Exercise brief
If a line in the listing below has the string "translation", copy it out.

Segment Open

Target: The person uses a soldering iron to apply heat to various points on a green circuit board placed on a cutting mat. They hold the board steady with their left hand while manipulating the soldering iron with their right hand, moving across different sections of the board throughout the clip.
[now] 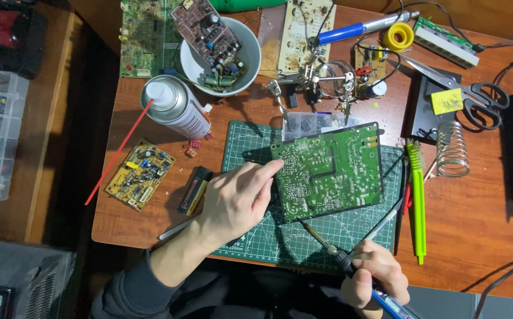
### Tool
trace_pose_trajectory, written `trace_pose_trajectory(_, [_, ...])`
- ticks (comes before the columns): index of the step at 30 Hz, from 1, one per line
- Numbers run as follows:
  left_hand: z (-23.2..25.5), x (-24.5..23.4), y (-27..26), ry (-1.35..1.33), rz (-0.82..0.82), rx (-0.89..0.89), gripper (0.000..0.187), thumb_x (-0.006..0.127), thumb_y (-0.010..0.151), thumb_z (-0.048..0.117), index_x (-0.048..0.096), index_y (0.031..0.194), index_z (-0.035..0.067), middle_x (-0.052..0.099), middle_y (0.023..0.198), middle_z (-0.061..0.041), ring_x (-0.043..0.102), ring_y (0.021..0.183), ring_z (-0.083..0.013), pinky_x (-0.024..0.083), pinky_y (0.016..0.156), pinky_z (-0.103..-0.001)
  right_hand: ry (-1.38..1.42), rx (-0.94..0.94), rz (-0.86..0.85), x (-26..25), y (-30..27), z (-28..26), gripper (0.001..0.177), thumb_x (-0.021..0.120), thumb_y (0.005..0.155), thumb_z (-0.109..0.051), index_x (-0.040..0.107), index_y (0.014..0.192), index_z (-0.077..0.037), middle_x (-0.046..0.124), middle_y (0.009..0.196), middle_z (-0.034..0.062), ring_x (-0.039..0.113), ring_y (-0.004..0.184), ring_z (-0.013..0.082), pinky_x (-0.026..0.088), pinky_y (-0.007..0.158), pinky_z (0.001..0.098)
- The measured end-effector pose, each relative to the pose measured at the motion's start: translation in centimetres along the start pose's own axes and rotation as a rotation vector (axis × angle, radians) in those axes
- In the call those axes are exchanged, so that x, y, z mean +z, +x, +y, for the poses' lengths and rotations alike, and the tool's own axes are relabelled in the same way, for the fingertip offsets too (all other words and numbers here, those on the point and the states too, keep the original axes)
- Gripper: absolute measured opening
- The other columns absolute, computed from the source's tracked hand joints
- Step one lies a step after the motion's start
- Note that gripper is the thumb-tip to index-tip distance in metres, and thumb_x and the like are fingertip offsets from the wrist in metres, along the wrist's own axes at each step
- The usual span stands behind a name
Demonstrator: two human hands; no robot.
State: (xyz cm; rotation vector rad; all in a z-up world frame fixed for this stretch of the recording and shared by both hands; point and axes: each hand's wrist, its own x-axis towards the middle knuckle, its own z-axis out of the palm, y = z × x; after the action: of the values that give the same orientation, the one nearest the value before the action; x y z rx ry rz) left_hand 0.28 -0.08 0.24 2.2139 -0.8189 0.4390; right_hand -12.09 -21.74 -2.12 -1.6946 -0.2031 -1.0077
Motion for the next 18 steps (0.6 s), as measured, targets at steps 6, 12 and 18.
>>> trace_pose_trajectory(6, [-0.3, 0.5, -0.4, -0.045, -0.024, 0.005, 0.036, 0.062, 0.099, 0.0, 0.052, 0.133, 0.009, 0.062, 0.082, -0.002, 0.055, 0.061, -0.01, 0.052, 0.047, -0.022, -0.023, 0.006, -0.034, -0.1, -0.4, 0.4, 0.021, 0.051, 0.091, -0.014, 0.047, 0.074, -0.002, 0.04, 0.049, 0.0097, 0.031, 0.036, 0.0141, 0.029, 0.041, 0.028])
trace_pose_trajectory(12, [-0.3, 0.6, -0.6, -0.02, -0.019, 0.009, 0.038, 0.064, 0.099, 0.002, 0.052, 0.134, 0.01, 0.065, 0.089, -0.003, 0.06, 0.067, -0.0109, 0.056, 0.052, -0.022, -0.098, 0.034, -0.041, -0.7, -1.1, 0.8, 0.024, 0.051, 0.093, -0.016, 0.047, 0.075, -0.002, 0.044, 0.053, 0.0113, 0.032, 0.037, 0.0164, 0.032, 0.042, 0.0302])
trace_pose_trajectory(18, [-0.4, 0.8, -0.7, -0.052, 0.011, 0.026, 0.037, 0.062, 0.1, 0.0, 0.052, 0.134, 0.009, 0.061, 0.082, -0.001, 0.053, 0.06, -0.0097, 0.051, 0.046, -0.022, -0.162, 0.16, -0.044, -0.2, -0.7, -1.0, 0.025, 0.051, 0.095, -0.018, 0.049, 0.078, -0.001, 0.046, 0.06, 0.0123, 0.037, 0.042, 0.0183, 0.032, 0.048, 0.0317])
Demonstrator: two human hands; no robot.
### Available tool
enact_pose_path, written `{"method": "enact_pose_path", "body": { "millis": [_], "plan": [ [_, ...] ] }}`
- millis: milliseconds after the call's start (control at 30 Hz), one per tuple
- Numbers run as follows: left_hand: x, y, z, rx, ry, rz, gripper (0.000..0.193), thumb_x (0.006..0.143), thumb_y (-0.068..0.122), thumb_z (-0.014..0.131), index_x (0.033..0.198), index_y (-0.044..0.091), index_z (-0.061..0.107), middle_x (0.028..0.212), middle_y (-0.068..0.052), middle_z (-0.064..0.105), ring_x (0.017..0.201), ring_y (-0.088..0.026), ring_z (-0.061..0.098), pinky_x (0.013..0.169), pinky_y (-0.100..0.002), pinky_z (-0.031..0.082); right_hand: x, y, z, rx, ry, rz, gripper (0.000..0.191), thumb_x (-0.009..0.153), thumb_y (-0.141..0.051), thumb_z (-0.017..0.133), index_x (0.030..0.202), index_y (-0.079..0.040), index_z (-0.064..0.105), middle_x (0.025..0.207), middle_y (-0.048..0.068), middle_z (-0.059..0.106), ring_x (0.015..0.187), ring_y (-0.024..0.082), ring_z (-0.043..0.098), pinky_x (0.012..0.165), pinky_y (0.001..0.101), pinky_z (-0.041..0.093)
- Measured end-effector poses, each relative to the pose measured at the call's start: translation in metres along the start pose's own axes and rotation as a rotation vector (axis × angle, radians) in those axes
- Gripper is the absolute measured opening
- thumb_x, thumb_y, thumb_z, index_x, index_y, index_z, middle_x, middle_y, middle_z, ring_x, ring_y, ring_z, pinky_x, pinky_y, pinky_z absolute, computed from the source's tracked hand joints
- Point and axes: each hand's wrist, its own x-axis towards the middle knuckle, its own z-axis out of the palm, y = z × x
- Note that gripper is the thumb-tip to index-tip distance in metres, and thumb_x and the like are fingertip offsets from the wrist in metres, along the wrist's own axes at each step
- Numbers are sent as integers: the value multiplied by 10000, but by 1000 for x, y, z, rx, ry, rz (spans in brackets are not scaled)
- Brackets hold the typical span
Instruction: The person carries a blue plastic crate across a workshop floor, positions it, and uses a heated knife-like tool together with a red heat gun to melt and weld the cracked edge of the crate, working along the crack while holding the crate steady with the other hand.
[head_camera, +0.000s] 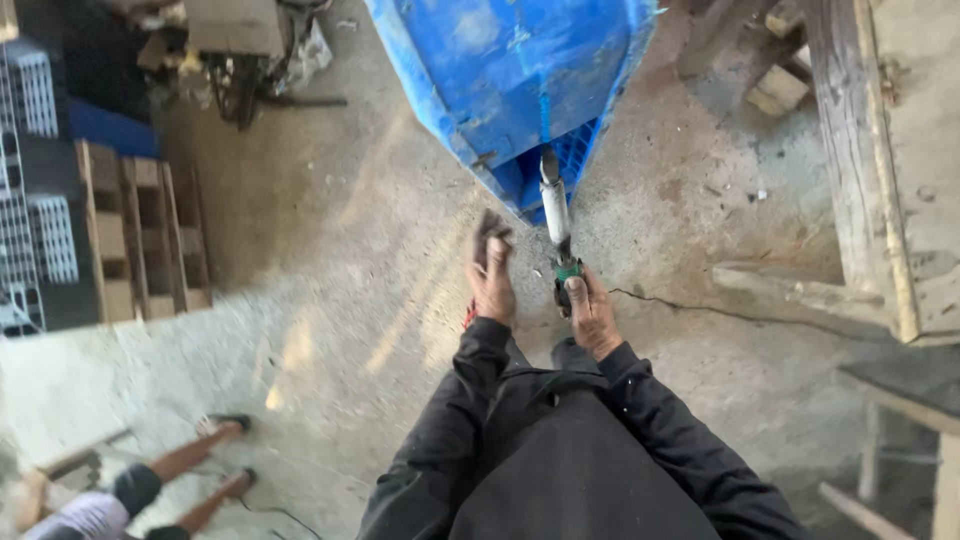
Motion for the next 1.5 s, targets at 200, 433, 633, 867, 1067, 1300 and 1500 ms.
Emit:
{"method": "enact_pose_path", "body": {
  "millis": [200, 433, 633, 867, 1067, 1300, 1500],
  "plan": [
    [99, 30, -28, 286, -224, 337, 1095, 915, 614, 729, 1659, 32, 176, 1693, -243, 200, 1555, -371, 295, 1282, -483, 245, -6, -10, 50, 137, 105, 24, 609, 1042, -621, 472, 1111, -25, 574, 751, 5, 568, 642, 91, 499, 594, 274, 429],
    [121, 20, -49, 516, -332, 404, 1007, 931, 465, 788, 1636, -7, 247, 1672, -253, 279, 1566, -374, 321, 1328, -453, 227, -8, -6, 91, 263, 212, 51, 619, 1026, -609, 510, 1178, -13, 574, 769, -1, 560, 641, 91, 497, 579, 272, 418],
    [126, 44, -40, 338, -433, 286, 1082, 871, 467, 861, 1617, -21, 247, 1587, -226, 416, 1484, -344, 436, 1277, -448, 322, -4, 4, 105, 176, 277, 23, 623, 1053, -598, 476, 1245, -15, 585, 795, -14, 561, 675, 80, 488, 595, 259, 409],
    [122, 53, -26, 276, -412, 249, 1274, 781, 637, 841, 1634, -24, 164, 1619, -237, 364, 1493, -352, 423, 1237, -476, 383, -8, 8, 83, 227, 217, 82, 620, 1032, -578, 480, 1216, 2, 594, 781, 17, 580, 644, 106, 504, 573, 289, 417],
    [120, 45, -24, 303, -360, 228, 1270, 790, 696, 812, 1632, -2, 167, 1626, -243, 342, 1516, -359, 400, 1201, -503, 424, -16, -2, 47, -234, 210, -165, 596, 1150, -572, 415, 1284, -13, 569, 915, 17, 613, 762, 110, 546, 703, 264, 444],
    [115, 57, -19, 366, -354, 257, 1223, 807, 749, 727, 1655, 41, 202, 1635, -242, 377, 1553, -376, 366, 1179, -545, 413, -23, -52, 23, 155, 33, 217, 533, 1000, -553, 489, 1167, -56, 587, 712, 22, 586, 567, 98, 515, 525, 269, 423],
    [95, 110, -16, 216, -235, 257, 1027, 912, 723, 643, 1626, 67, 304, 1660, -207, 353, 1527, -385, 413, 1203, -603, 402, -87, -109, 8, 85, 29, 136, 363, 1038, -386, 491, 1084, -48, 616, 724, 13, 590, 582, 107, 535, 517, 272, 465]
  ]
}}
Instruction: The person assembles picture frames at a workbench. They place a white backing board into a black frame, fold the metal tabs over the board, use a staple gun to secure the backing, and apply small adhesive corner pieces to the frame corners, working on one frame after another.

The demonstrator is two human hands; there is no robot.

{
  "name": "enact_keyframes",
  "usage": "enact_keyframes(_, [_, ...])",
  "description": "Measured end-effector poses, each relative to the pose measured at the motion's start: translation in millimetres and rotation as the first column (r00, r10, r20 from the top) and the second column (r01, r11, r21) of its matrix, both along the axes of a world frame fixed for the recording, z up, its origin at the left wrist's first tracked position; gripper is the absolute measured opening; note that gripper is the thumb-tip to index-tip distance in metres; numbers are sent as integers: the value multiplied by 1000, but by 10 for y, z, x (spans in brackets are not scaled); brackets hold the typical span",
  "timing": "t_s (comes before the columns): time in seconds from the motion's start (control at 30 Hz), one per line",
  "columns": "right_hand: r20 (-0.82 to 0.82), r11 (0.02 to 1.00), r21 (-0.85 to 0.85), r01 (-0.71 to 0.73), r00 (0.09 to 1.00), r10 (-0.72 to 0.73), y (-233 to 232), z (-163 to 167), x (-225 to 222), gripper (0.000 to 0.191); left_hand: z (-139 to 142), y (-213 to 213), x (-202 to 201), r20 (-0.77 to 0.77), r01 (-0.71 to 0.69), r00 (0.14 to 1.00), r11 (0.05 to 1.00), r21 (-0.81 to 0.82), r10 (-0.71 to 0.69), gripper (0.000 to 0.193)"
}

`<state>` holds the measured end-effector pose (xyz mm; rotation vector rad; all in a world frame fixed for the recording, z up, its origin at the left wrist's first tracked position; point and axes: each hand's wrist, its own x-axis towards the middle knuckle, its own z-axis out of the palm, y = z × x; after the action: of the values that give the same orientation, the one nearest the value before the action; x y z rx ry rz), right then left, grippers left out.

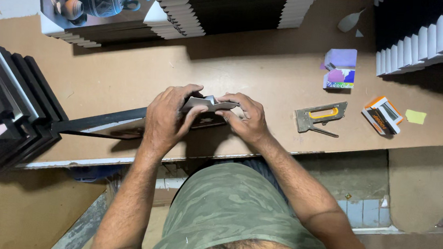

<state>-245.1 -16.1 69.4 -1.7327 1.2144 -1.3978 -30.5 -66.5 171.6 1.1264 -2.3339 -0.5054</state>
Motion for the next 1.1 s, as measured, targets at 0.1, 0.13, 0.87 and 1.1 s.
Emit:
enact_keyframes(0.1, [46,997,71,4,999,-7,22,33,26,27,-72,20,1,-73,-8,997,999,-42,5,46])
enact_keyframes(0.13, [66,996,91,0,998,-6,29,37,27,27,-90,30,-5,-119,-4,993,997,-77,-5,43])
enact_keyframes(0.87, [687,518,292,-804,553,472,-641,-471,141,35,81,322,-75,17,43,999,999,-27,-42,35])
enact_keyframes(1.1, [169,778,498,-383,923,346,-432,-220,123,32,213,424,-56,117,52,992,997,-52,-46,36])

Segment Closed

Solution to this exercise
- The measured end-effector pose, each relative to the pose measured at the motion's start: translation in centimetres along the start pose's own axes and rotation as a rotation vector (axis × angle, radians) in those axes
- Measured end-effector poses, each relative to the pose measured at the call's start: translation in metres along the start pose's own axes and rotation as a rotation vector (axis × angle, radians) in those axes
  "description": "Measured end-effector poses, each relative to the pose measured at the motion's start: translation in millimetres and rotation as the first column (r00, r10, r20 from the top) and the second column (r01, r11, r21) of its matrix, both along the axes of a world frame fixed for the recording, z up, its origin at the left wrist's first tracked position; gripper is the absolute measured opening; note that gripper is the thumb-tip to index-tip distance in metres; numbers are sent as integers: the value multiplied by 1000, but by 10 for y, z, x (spans in brackets are not scaled); brackets hold the typical span",

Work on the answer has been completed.